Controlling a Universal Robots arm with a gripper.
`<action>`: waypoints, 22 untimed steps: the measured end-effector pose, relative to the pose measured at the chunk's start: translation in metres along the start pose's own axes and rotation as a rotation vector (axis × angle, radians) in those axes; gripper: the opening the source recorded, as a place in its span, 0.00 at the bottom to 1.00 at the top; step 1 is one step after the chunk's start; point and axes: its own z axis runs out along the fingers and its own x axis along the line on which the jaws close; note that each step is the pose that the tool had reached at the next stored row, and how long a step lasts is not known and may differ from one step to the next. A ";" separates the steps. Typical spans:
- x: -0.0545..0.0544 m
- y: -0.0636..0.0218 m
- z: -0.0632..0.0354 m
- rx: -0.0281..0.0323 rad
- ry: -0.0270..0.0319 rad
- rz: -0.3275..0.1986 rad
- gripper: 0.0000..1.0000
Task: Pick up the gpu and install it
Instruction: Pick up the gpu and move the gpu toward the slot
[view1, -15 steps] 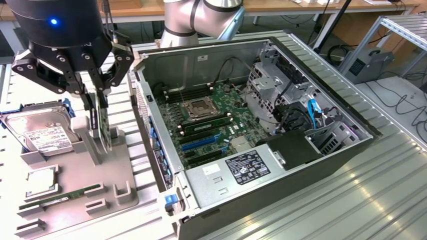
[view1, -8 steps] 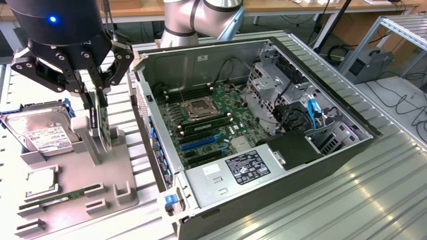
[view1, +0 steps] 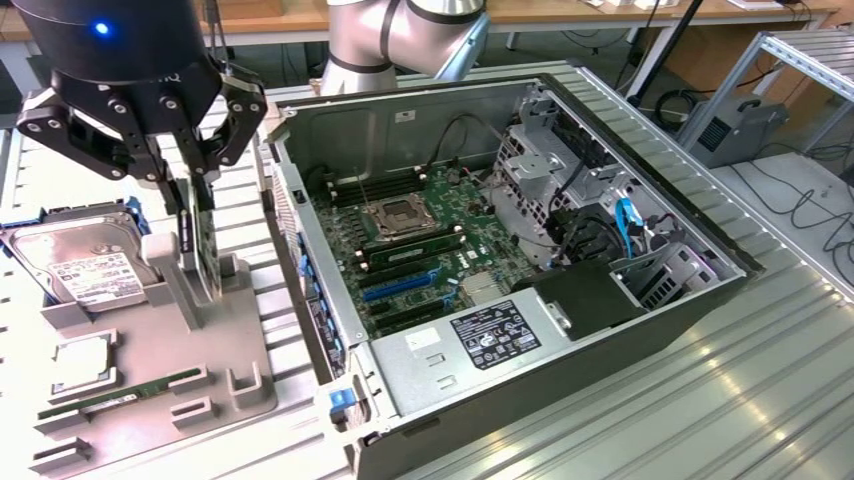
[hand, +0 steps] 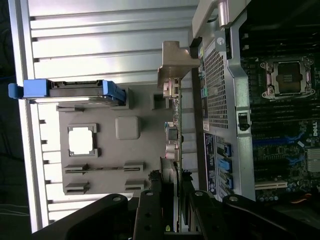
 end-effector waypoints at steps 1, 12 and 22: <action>0.000 0.0000 -0.0004 0.0000 0.0000 0.000 0.26; 0.000 0.0002 -0.0046 0.0000 0.0000 0.000 0.26; 0.000 0.0004 -0.0087 0.0000 0.0001 0.000 0.26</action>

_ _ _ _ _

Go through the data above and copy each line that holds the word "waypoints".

`<action>`: waypoints, 22 untimed steps: the measured end-effector pose, relative to the pose measured at the chunk's start: translation in metres along the start pose's own axes and rotation as a rotation vector (axis × angle, radians) in those axes; gripper: the opening the source recorded, as a place in its span, 0.00 at the bottom to 1.00 at the top; step 1 is one step after the chunk's start; point and axes: its own z axis runs out along the fingers and its own x axis along the line on which the jaws close; note that each step is the pose that the tool had reached at the next stored row, and how long a step lasts is not known and may differ from one step to the next. A ";" separates the steps. Typical spans:
 end-effector waypoints at steps 1, 12 and 22: <action>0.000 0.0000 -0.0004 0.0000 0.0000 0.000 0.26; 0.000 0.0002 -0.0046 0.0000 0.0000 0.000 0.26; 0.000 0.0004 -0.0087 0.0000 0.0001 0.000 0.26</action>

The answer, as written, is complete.